The problem is that this function is almost divergent everywhere except only a few points, and FindRoot and Reduce seems to fail on this

FindRoot[LegendreP[(-a + Sqrt[8 b + a^2])/(2 a),  k/a, 1] == 0, {k, 0}]

FindRoot::nlnum: The function value {ComplexInfinity} is not a list of numbers with dimensions {1} at {k} = {1.49012*10^-8}. >>

Reduce[LegendreP[(-a + Sqrt[8 b + a^2])/(2 a),  k/a, 1] == 0, k]

Reduce::inex: Reduce was unable to solve the system with inexact coefficients or the system obtained by direct rationalization of inexact numbers present in the system. Since many of the methods used by Reduce require exact input, providing Reduce with an exact version of the system may help. >>

With[{a = 81/100, b = 194/100}, 
 Reduce[LegendreP[(-a + Sqrt[8 b + a^2])/(2 a),  k/a, 1] == 0, k]]

Reduce::nsmet: This system cannot be solved with the methods available to Reduce. >>

How would I solve this equation? The roots are k = n*a, where n is integer.


Edit

The motivation of this problem is to determine the bound states of a one-dimensional potential well

$$ -\frac{\hbar^2}{2m}\frac{d^2\psi}{dx^2}+V(x)\psi=-\frac{\hbar^2k^2}{2m}\psi $$

where

$$ V(x)=-\frac{\hbar^2b}{m}sech^2(a x) $$

,$k$ is a parameter.

This equation has solution

ψ[x_]:=A*LegendreP[(-a + Sqrt[8 b + a^2])/(2 a),  k/a, Tanh[a x]] + 
 B*LegendreQ[(-a + Sqrt[8 b + a^2])/(2 a),  k/a, Tanh[a x]]

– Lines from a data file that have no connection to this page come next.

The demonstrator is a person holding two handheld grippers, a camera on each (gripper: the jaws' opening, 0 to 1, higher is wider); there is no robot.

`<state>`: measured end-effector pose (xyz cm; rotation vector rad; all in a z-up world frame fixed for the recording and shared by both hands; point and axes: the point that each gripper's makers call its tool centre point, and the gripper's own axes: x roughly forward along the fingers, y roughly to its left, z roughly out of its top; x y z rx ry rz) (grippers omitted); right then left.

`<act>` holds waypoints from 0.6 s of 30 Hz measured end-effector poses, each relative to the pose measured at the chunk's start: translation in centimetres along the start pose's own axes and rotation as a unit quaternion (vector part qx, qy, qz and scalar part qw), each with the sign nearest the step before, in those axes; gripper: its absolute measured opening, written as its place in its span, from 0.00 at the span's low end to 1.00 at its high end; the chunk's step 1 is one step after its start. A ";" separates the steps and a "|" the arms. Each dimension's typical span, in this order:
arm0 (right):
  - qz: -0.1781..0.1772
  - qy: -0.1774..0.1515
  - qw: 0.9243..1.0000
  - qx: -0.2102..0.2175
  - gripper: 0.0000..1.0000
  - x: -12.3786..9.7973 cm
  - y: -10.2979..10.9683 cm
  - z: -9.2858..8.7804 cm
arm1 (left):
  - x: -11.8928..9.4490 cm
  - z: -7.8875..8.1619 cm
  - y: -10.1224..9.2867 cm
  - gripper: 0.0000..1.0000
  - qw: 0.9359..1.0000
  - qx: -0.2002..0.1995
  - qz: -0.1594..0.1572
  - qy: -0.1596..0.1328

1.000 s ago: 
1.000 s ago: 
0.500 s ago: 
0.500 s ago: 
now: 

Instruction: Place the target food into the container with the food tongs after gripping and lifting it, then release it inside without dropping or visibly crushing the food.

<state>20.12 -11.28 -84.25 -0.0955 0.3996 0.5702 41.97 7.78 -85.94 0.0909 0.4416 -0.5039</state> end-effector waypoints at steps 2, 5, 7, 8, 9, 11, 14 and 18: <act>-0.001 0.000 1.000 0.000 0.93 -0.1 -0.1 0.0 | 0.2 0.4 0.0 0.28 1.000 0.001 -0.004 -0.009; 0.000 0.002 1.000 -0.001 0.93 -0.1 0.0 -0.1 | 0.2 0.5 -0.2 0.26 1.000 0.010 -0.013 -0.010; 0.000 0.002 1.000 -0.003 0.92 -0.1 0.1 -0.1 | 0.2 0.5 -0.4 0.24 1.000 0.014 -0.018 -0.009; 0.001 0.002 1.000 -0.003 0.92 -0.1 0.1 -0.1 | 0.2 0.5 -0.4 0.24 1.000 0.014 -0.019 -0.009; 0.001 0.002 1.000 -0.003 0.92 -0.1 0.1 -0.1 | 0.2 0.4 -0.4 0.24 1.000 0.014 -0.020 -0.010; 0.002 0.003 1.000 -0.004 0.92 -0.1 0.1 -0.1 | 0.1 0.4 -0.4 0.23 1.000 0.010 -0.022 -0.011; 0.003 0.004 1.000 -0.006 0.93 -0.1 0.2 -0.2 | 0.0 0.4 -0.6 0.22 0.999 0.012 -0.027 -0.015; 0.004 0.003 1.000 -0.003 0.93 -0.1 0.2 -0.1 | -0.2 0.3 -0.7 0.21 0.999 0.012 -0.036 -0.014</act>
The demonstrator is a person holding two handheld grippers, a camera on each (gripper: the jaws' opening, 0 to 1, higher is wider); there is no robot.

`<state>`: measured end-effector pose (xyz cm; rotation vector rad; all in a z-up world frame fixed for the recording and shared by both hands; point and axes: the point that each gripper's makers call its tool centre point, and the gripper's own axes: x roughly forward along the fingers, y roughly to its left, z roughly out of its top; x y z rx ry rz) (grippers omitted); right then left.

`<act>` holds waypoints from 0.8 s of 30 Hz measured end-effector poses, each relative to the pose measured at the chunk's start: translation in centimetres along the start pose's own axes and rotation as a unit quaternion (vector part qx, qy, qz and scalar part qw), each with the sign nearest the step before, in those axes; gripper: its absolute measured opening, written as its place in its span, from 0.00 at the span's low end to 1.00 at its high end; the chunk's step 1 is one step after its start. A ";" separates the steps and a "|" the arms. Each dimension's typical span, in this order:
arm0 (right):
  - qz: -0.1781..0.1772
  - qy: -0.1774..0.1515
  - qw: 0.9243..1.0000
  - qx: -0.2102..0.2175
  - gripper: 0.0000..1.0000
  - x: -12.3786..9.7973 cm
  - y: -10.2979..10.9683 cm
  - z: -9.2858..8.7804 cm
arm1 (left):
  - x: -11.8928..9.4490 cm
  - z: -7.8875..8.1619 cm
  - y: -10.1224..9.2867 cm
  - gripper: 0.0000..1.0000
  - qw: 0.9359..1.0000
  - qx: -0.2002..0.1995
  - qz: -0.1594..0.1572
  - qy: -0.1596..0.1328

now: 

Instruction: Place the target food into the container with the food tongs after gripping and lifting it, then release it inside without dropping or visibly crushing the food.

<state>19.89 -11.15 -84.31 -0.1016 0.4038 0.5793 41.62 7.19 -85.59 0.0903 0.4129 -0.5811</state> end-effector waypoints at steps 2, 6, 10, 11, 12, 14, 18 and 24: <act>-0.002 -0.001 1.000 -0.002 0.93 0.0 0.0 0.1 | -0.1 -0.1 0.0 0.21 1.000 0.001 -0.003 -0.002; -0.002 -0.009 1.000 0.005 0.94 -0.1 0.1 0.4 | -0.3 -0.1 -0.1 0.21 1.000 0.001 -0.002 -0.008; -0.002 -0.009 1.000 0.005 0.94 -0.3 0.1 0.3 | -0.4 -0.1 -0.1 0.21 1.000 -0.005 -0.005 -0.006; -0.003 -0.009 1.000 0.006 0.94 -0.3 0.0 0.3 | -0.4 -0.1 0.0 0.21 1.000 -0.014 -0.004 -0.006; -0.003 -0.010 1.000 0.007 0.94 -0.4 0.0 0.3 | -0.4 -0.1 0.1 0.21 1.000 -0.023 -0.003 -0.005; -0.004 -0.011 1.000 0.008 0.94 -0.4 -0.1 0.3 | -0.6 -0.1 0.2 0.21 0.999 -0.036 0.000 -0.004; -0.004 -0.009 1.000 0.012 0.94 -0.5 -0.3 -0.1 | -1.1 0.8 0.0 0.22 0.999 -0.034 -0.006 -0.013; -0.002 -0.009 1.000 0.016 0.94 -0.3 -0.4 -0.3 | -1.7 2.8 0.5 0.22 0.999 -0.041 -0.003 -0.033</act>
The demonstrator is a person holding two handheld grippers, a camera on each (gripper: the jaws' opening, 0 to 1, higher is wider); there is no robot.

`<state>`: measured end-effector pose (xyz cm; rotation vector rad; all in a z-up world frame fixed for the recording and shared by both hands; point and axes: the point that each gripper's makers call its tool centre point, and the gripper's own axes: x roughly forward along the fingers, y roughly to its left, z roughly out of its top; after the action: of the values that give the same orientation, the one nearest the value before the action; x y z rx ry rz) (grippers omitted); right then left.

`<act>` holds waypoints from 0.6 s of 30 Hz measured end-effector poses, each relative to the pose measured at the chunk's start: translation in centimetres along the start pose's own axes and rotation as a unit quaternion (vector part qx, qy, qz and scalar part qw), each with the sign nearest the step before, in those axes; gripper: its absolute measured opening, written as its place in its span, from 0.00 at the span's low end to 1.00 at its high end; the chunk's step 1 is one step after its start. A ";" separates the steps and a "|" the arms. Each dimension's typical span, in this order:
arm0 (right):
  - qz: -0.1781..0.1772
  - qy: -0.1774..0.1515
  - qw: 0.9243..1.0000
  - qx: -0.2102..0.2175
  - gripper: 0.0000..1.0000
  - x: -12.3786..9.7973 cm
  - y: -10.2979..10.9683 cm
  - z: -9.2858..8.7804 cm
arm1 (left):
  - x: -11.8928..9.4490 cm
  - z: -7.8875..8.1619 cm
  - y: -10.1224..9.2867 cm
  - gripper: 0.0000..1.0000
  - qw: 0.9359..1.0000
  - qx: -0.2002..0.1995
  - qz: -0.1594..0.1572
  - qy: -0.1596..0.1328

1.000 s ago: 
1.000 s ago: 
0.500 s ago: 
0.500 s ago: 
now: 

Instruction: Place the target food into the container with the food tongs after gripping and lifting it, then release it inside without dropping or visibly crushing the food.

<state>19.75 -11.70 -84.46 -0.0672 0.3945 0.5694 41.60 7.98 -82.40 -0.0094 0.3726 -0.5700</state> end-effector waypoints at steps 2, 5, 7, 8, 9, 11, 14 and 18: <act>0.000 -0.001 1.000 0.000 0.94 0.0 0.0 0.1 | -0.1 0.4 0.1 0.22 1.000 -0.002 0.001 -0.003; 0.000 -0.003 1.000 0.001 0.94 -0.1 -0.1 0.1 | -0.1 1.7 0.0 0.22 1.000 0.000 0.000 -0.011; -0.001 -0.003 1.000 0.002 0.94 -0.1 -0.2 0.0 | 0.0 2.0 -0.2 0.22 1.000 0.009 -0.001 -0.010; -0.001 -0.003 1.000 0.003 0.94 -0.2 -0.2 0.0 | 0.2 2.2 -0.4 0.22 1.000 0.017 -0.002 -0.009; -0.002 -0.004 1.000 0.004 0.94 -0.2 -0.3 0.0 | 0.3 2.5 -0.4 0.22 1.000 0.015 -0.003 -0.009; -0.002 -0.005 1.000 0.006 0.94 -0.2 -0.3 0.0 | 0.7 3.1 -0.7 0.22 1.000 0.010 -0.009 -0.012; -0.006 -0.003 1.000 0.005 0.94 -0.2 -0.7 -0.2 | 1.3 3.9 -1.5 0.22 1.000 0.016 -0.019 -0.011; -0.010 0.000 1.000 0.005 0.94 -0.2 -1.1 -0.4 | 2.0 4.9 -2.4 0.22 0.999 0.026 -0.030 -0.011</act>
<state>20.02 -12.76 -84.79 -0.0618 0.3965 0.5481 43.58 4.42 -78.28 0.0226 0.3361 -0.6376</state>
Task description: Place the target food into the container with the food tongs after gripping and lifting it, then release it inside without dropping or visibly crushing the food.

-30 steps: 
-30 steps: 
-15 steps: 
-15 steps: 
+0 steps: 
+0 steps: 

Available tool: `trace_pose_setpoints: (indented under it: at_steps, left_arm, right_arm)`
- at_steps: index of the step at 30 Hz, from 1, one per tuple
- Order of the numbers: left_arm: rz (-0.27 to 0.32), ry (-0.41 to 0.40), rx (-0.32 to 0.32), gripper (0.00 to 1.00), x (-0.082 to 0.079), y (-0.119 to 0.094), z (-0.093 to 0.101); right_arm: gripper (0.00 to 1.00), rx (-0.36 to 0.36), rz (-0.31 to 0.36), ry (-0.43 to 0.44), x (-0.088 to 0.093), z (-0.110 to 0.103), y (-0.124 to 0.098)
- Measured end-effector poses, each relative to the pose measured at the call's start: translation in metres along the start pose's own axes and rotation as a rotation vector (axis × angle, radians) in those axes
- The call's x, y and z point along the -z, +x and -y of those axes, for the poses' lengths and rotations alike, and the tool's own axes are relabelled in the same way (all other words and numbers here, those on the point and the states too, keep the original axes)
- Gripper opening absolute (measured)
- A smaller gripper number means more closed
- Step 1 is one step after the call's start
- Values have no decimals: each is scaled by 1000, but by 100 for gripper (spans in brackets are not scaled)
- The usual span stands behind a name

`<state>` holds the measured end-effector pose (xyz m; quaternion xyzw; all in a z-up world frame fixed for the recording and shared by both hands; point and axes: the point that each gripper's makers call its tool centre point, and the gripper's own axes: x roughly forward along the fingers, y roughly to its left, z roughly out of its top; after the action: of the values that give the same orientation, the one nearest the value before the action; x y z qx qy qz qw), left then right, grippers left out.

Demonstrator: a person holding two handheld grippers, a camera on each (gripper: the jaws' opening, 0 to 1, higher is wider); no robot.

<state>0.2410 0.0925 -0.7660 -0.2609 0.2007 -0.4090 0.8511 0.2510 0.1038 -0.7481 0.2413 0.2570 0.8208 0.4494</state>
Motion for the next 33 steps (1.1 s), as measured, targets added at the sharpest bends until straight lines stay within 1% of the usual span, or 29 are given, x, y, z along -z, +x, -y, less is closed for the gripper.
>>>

V[x_] := -((\[HBar]^2 b)/m) Sech[a x]^2
-(\[HBar]^2/(2 m)) ψ''[x] + V[x] ψ[x] == -((\[HBar]^2 k^2)/(2 m)) ψ[x] // FullSimplify
(*True*)

Quantum mechanics requires the wave function is finite, which gives a constrain on parameter k and thus the eigen-energies($\sim k^2$) are some discretized values. And I'm trying to find these eigen-energies. Mathematically, this is equivalent to finding the $k's$ that keep associate Legendre polynomials finite in region 0 <= x <= 1

A*LegendreP[(-a + Sqrt[8 b + a^2])/(2 a),  k/a, x]+B*LegendreQ[(-a + Sqrt[8 b + a^2])/(2 a),  k/a, x]

.

Edit2

For the wave function must be normalizable and square-integratable, here is the explanation in the Griffiths's Introduction to Quantum Mechanics:

For some solutions to the Schrodinger equation the integral is infinite; in that case no multiplicative factor is going to make it 1. The same goes for the trivial solution $\Psi = 0$. Such non-normalizable solutions cannot represent particles, and must be rejected. Physically realizable states correspond to the square-integrable solutions to Schrodinger's equation.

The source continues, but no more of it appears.